Check each line below for "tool" and report how many have it, nothing else.

──────── GIVEN RECORDS ────────

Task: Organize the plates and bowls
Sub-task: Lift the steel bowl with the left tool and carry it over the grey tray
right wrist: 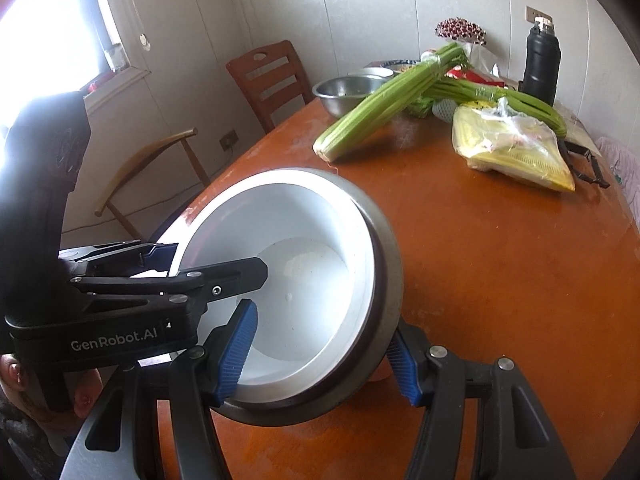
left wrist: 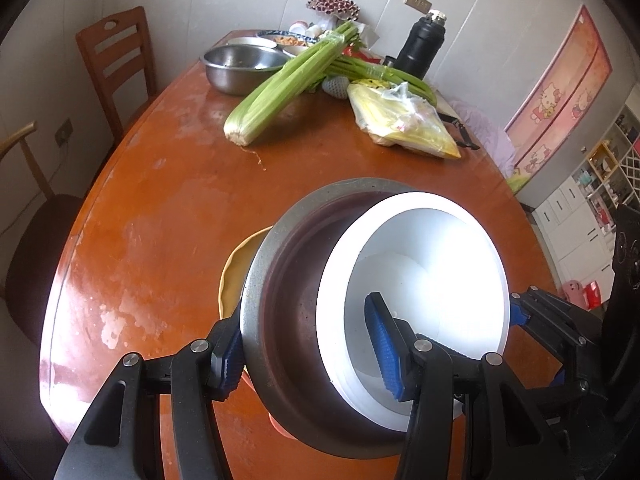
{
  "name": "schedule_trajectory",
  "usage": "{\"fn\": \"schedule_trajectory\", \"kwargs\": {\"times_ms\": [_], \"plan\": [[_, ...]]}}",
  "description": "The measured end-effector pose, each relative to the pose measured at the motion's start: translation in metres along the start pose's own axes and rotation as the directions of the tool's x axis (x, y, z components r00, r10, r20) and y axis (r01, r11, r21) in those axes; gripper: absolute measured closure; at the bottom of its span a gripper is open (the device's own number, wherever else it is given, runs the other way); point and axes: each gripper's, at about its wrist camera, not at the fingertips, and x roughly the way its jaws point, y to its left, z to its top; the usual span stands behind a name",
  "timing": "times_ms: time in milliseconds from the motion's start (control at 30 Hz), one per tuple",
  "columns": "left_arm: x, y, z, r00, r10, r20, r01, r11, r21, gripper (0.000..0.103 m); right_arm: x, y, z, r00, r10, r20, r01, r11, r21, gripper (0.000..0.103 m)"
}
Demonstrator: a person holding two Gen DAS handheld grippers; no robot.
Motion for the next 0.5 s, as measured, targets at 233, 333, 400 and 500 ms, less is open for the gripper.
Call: {"fn": "schedule_trajectory", "kwargs": {"times_ms": [233, 333, 400, 500], "plan": [[0.009, 0.0, -0.003, 0.999, 0.038, -0.001, -0.038, 0.999, 0.01, 0.048, 0.014, -0.002, -0.003, 0.999, 0.006, -0.034, -0.006, 1.0, 0.009, 0.041], [0.013, 0.002, -0.004, 0.999, 0.04, -0.004, -0.04, 0.999, 0.005, 0.048, 0.019, -0.003, -0.003, 0.999, 0.004, -0.045, -0.003, 1.0, 0.009, 0.041], [0.015, 0.004, -0.004, 0.999, 0.04, -0.007, -0.04, 0.999, 0.003, 0.048, 0.021, -0.003, -0.004, 0.999, 0.003, -0.05, -0.003, 1.0, 0.009, 0.041], [0.017, 0.003, -0.005, 0.999, 0.043, -0.008, -0.043, 0.999, 0.004, 0.048, 0.024, -0.003, -0.003, 0.998, -0.005, -0.055, 0.006, 1.0, 0.007, 0.041]]}}
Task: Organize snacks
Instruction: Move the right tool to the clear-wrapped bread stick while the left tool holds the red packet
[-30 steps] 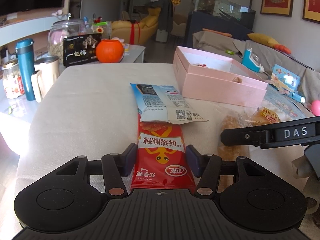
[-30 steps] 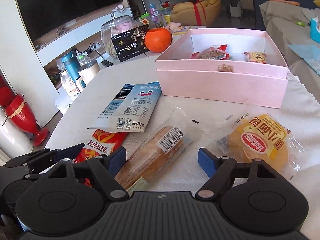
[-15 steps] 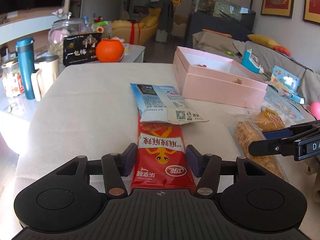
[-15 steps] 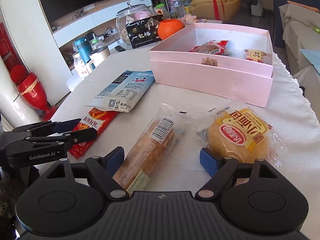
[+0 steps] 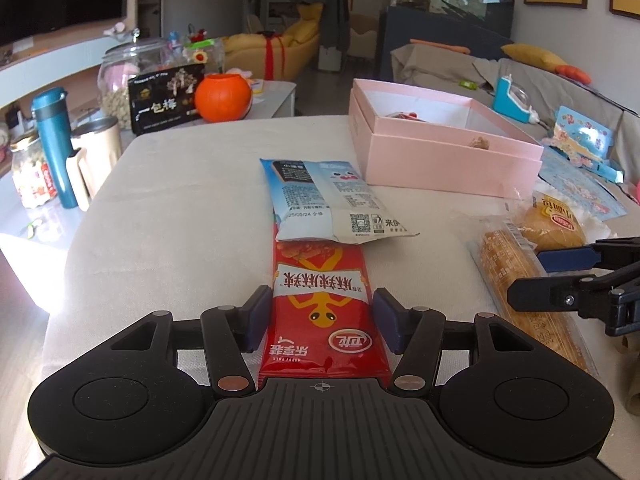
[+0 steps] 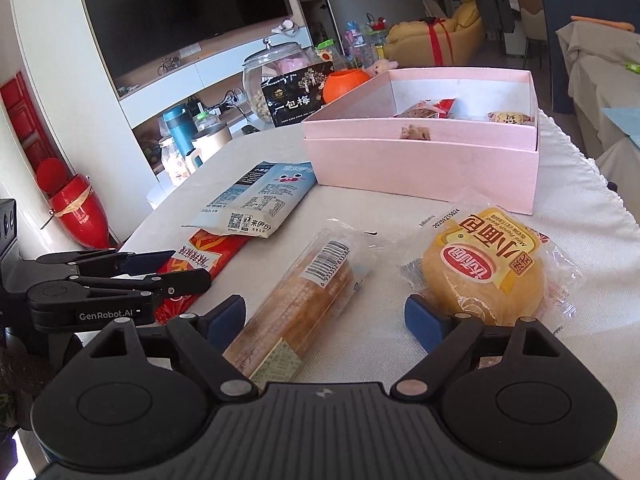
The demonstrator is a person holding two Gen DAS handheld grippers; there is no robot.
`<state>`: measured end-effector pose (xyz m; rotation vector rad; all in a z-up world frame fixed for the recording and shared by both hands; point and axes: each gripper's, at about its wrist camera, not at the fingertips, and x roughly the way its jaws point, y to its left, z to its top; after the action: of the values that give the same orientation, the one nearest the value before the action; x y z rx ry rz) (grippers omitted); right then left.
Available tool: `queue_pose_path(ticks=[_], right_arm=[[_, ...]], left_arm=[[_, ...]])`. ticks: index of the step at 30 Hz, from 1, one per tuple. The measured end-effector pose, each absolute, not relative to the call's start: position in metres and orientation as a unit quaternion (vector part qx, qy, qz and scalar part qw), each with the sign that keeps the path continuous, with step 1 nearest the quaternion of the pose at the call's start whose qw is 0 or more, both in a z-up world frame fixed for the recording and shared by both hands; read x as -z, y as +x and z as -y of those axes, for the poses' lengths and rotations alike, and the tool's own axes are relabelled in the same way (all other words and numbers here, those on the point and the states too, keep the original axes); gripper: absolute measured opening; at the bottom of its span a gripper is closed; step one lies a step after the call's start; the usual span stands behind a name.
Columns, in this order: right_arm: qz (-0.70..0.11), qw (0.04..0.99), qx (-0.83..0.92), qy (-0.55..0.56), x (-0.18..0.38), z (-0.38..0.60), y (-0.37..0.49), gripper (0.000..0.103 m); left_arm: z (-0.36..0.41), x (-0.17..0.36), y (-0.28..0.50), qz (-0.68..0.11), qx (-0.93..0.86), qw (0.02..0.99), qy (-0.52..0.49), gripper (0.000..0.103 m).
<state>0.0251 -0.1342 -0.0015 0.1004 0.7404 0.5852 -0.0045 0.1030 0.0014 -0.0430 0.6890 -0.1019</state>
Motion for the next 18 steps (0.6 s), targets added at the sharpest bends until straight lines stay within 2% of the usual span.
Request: queue_pose_path(ticks=[9, 15, 18], right_arm=[[-0.362, 0.882, -0.3, 0.037, 0.002, 0.129, 0.027, 0.099], [-0.372, 0.874, -0.304, 0.068, 0.0, 0.137, 0.028, 0.1], [-0.381, 0.871, -0.308, 0.038, -0.001, 0.129, 0.027, 0.103]], left_arm=[[-0.095, -0.007, -0.009, -0.36, 0.042, 0.932, -0.026, 0.059], [-0.094, -0.009, -0.038, -0.364, 0.069, 0.928, -0.031, 0.057], [-0.097, -0.009, -0.04, -0.368, 0.07, 0.926, -0.04, 0.057]])
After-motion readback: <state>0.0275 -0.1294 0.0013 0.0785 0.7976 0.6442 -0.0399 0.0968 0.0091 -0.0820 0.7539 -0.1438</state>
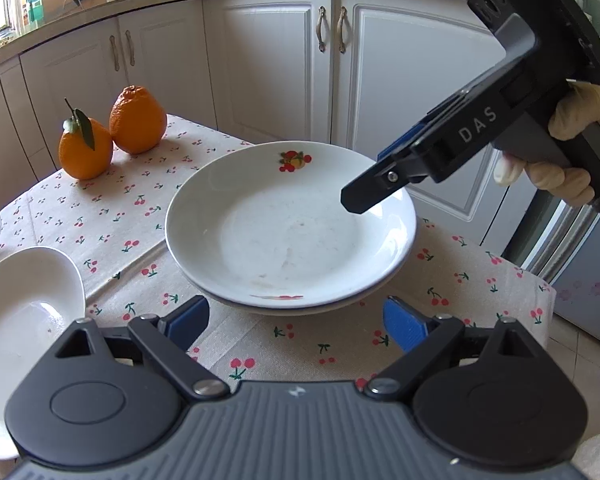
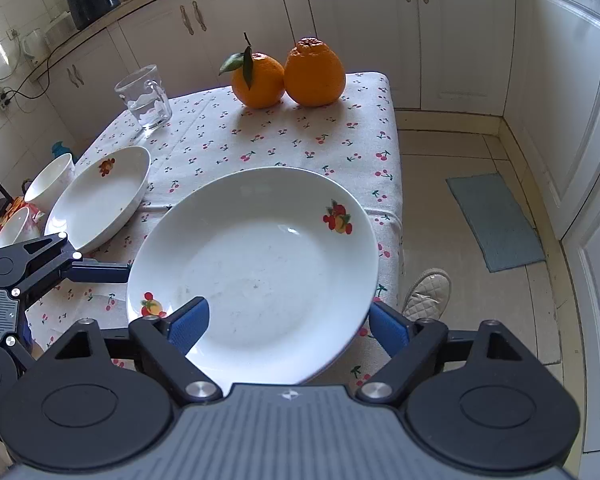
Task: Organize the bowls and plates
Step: 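Open the right gripper and pull it back from the plate stack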
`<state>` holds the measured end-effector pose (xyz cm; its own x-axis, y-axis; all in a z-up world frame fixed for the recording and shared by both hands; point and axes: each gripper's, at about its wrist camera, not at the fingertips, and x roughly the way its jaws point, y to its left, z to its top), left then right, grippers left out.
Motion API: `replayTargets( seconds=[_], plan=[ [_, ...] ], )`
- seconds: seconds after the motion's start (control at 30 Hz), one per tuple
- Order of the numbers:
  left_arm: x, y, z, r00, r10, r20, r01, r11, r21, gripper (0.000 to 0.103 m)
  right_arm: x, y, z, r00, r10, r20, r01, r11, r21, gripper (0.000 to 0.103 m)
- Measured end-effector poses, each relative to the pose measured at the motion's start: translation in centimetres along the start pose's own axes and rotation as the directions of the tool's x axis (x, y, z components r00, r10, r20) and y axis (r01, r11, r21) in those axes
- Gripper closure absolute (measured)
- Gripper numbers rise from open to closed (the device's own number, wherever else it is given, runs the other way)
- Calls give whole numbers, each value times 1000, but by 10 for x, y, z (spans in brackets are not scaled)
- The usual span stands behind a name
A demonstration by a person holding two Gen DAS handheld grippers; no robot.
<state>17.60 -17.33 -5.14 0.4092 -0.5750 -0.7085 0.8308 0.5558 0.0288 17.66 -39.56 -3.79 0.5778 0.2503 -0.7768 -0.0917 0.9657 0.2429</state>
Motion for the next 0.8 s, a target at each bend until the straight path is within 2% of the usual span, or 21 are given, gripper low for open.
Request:
replayTargets(
  seconds=[0.2,0.37,0.5,0.6,0.67,0.7,0.8],
  plan=[
    [-21,2,-9,998,48,30,-46,998,-44,9,-15,23,-2,998,-4,57,6,999,-46,0],
    [-44,7,-26,984,171,53,-165,980,-112,8,-26,57,-8,995,-31,94,46,987,-154,0],
    [-56,21,-46,950,312,12,-302,929,-211,8,-28,82,-11,995,-32,99,54,971,-231,0],
    [-54,42,-65,916,393,-86,-400,866,-302,8,-26,99,-11,995,-24,97,50,958,-281,0],
    [-53,54,-79,897,423,-129,-440,829,-346,8,-24,109,-10,995,-20,93,48,951,-305,0],
    [-54,59,-85,893,429,-139,-449,817,-363,7,-22,113,-9,996,-15,90,43,948,-315,0],
    [-58,67,-93,895,427,-132,-441,797,-412,8,-19,124,-8,996,-3,84,32,940,-339,0]
  ],
)
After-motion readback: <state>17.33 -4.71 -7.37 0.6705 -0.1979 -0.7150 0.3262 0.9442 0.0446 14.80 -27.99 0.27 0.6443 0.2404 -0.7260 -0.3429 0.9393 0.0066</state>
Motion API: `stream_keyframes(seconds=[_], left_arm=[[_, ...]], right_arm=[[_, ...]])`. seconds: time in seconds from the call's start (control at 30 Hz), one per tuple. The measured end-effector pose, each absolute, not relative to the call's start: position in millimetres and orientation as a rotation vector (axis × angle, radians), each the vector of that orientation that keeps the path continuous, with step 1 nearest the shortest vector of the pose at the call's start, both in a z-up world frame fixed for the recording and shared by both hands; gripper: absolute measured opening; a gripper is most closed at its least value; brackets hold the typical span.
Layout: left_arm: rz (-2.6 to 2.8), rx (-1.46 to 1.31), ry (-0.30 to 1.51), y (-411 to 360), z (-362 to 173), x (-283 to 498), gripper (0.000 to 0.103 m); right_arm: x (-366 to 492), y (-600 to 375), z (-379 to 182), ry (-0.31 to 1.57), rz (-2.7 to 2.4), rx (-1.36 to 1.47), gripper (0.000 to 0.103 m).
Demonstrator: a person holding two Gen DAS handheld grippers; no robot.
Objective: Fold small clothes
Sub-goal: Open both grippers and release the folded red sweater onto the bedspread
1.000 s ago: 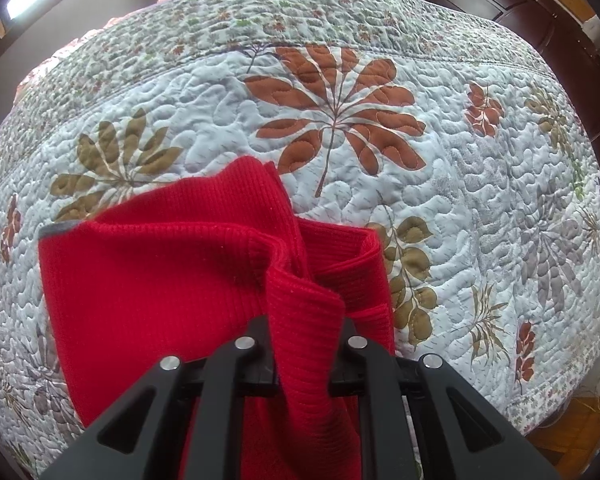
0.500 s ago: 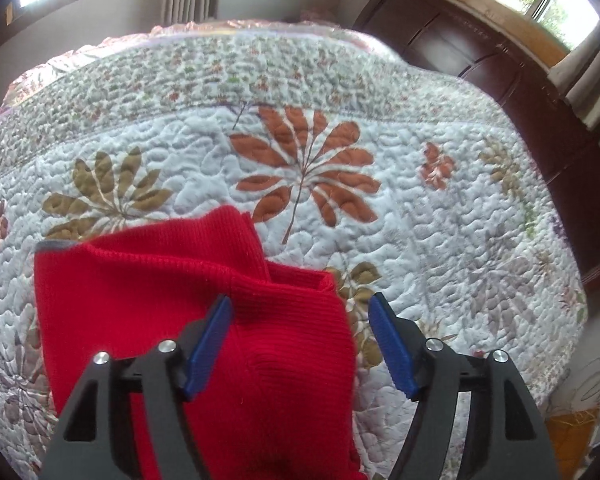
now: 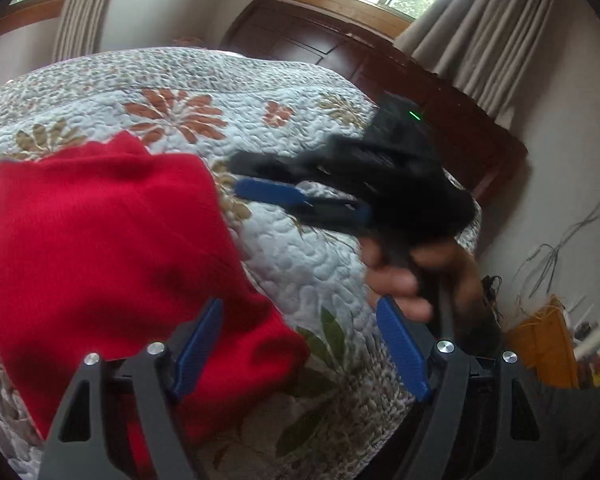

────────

• WRITTEN RESPONSE
5